I have been using sulphate of iron for many years and always had good results with it. I have a pieris and a camellia and it does very well as long as I apply it early spring each year.

If you want to avoid yellowing of leaves, you must be productive and use it to prevent chlorosis and not when the yellowing of leaves is observed. You may need to use it 2 to 3 times in the growing season but it works.

All you need to do is sprinkle a handful around each acid-loving plant every spring and once more in early summer to have a healthy plant.

I even use it for my pear tree, where a handful goes a long way in helping its production of fruit.

If you want to try this product, please do so here.

If you have any questions or comments that you wish to make, please do so in the comment box below.


6 thoughts on “Why Does the Gardener Need to Use Sulphate of Iron, a Review?”

  1. A very useful review. Before I even finished reading I was sharing it with my wife. We are avid gardeners and enjoy planting anything from pine trees to potatoes. When a plant is not doing well we go right to the internet to see what may be the solution. Thank you for sharing, I think this will save several of our plants!

    1. Hi Shawn

      It is great to be of service. The internet is a great resource for finding solutions to problems faced in the garden. Hope you have bookmarked my website and keep coming back for more advice.



  2. Hello there and thank you for the informative post.  Unfortunately, I’ve been living in an apartment for the last few years and haven’t had the opportunity for gardening.  Where I live the soil tends to be too acidic.  The underlying bedrock is pyritic slate, and of course pyrite is iron sulphide.  I wasn’t aware that sulphate of iron was an effective way to make soil nutrients available to plants.  I was curious and did a bit more research on the topic.  Apparently it is supposed to help get rid of moss.  I was always under the impression that moss was an indicator of a soil with lower pH and applying granular lime was the prescribed treatment.  Any comment you would care to share on that would be greatly appreciated.



    1. Hi David

      Sulphate of iron has two uses in the garden, as a fertiliser  for acid loving plants to avoid yellowing of the leaves and as a moss  killer in lawns. It does both jobs very well. The change of pH is dependent on the type of what type of plants you are growing, if they love a acidic soil then there is no point in changing the pH. Most plants love the pH between 5.5 and 7.0, but if your soil is too acidic you will need to add lime to bearing the pH up. Hope this clears this up. Sometimes  products have multiple uses.
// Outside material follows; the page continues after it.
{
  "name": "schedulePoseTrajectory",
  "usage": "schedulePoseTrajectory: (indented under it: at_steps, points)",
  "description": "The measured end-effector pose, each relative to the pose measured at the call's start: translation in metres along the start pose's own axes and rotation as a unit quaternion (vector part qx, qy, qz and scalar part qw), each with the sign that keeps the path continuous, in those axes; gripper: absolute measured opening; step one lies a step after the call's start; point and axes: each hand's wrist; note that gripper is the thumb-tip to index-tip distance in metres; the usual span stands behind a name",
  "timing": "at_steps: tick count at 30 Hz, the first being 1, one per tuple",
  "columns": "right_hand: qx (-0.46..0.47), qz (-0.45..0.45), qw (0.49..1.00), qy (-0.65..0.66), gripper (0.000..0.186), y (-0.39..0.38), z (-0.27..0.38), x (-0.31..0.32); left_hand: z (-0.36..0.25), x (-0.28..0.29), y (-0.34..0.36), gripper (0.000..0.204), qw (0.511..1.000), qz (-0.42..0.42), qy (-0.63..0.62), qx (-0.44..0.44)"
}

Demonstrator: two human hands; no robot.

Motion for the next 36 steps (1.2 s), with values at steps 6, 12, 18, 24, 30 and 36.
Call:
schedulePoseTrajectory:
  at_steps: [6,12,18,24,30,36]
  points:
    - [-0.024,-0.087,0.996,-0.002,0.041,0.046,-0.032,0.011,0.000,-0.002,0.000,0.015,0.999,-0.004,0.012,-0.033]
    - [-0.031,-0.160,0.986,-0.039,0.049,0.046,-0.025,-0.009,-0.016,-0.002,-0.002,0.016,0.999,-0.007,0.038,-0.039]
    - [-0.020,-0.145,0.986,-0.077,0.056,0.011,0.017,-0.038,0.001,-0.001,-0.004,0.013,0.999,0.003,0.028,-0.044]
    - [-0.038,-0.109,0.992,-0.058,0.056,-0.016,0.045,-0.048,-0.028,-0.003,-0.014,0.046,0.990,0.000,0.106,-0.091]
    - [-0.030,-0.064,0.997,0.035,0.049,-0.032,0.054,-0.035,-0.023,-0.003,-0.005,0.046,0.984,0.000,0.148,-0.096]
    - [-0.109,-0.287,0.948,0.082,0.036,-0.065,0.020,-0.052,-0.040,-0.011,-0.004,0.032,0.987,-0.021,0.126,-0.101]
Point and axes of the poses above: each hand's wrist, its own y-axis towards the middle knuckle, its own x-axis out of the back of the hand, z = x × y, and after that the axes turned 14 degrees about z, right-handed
  3. Thanks so much for sharing a beautiful, informative article with us. The principal element of this article is why gardeners use sulphate of iron. It’s really amazing that you covered this subject so well in your post. I have learned a lot from reading your post and gained a lot of knowledge about it. I like the pros of the sulphate of iron, points mentioned in your article.

    I have a blueberry garden which is very beautiful and tidy.Suddenly one day I see its leaves have turned pale and then botanists advise me to use sulphate of iron. Later I realized that this was due to the high pH of the garden soil and after using this sulphate of iron it decreased and the blueberry leaves became the same as before. So I would say that those who see such problems in the garden can try using sulphate of iron which can solve your problem.

    I’ve read your article and enjoyed it and I’d like to share it with my friends by posting it in the Facebook community so that everyone knows about your article and gets to know it.

    1. Hi Asraful

      I really enjoyed reading your blueberry story, as it brings home the fact the importance of freeing the ironninnthe soil so that the plant avoids getting iron chlorosis. People often forget about about feeding acid loving plants sulphate of iron so that those sickly yellow leaves are not on display. That is why I recommend  it in the garden, as it is a quick acting tonic.